Pada saat yang sama, data menunjukkan bahwa beberapa siswa yang kurang mampu mungkin kehilangan akses ke pendidikan selama pandemi.

Sekitar 400 lebih sedikit pelajar bahasa Inggris yang mendaftar pada tahun 2020 dibandingkan pada tahun 2019. Di Utah, jumlah itu biasanya bertambah beberapa ribu setiap tahun. Dari 2018 hingga 2019, misalnya, terjadi lonjakan 3.860. Untuk tahun sebelumnya, 5.611.

Itu bisa berarti beberapa pengungsi dan siswa imigran tidak pernah mendaftar ke sekolah tahun ini karena pandemi.

(Francisco Kjolseth | The Salt Lake Tribune) Anak usia 13 tahun, Deborah Tamari, Chanceline Kooutou dan Abshiro Yassin, dari kiri, mendaftar untuk kelas musim gugur di Clayton Middle School pada hari Selasa, 25 Agustus 2020.

Horsley dari Granite School District mengatakan para pejabat di sana tidak dapat menemukan sekitar 100 siswa rentan yang sebelumnya terdaftar. “Mereka tidak menjawab telepon,” katanya.

Demikian pula, negara bagian mendaftarkan lebih sedikit siswa tunawisma.

Mark Peterson, juru bicara Dewan Pendidikan Utah, mengatakan negara bagian berusaha mengatasi kerugian ekonomi yang mungkin menghalangi siswa untuk mendaftar ke kelas. Untuk satu hal, angka-angka tersebut tampaknya menunjukkan bahwa negara bagian membantu lebih sedikit siswa berpenghasilan rendah, dengan penurunan yang mengejutkan sebesar 17.000 dalam kategori itu. Ini didasarkan pada siapa yang mendaftar untuk makan siang gratis atau dengan potongan harga, dan dengan pemerintah federal yang menetapkan saat ini, banyak orang tua kemungkinan besar tidak mengisi formulir dan tidak dihitung tahun ini.

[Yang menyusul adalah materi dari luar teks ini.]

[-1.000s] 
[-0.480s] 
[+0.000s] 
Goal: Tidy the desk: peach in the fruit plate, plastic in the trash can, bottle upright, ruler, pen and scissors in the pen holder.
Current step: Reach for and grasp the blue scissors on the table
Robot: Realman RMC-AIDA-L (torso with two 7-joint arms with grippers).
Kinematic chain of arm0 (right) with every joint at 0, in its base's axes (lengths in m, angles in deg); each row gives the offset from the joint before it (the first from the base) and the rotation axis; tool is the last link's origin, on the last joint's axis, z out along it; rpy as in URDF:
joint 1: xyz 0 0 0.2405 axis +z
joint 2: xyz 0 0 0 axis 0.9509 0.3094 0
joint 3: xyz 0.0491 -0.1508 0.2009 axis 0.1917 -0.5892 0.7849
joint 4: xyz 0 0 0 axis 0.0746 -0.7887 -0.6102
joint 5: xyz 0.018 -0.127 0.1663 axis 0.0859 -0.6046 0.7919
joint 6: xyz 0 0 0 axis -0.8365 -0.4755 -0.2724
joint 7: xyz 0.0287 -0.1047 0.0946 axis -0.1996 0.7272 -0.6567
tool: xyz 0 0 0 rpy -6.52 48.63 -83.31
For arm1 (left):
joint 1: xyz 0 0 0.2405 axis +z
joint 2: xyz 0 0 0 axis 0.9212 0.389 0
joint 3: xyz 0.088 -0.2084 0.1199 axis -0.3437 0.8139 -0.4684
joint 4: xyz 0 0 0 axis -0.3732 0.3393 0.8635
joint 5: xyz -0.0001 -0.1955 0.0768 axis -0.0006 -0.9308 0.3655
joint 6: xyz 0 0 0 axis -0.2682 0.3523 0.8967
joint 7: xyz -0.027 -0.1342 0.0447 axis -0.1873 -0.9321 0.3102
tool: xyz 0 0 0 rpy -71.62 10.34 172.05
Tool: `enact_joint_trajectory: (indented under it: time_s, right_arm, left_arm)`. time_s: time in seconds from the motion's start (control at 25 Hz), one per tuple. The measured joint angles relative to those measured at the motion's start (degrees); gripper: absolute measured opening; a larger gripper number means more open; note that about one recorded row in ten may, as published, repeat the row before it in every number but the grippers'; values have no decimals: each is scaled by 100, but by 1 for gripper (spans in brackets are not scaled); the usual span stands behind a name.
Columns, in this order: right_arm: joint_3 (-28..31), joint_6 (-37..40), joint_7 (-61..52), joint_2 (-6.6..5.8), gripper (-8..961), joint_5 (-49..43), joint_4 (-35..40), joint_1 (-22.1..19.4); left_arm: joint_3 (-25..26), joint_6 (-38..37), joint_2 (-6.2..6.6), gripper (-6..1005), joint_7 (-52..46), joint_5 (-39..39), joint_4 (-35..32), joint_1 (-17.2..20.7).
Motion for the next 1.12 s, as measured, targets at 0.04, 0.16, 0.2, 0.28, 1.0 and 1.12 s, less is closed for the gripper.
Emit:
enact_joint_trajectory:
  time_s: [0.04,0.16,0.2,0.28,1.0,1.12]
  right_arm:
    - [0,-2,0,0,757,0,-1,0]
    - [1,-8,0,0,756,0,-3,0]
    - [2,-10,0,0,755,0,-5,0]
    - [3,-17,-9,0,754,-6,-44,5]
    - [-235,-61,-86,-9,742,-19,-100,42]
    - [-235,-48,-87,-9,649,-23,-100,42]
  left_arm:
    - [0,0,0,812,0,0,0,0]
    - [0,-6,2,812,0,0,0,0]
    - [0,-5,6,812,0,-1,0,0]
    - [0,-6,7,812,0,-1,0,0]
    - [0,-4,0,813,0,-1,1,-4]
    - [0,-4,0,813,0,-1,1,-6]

Namun, siswa dari latar belakang berpenghasilan rendah atau beragam lebih cenderung “hilang”, kata Peterson, saat melihat jumlah populasi. Negara bagian dapat mengetahui karena catatan mereka tidak pernah dikirim ke sekolah swasta atau distrik lain seperti dengan rekan-rekan mereka yang lebih kaya yang pindah sekolah.

Negara bagian dan distrik individu masih berusaha melacak siswa. Utah melakukan penghitungan awal pada bulan September dan Peterson mengatakan mereka menemukan sekitar 1.000 anak sejak saat itu. Satu lagi akan dilakukan pada Januari untuk terus memantau perubahan pendidikan akibat pandemi.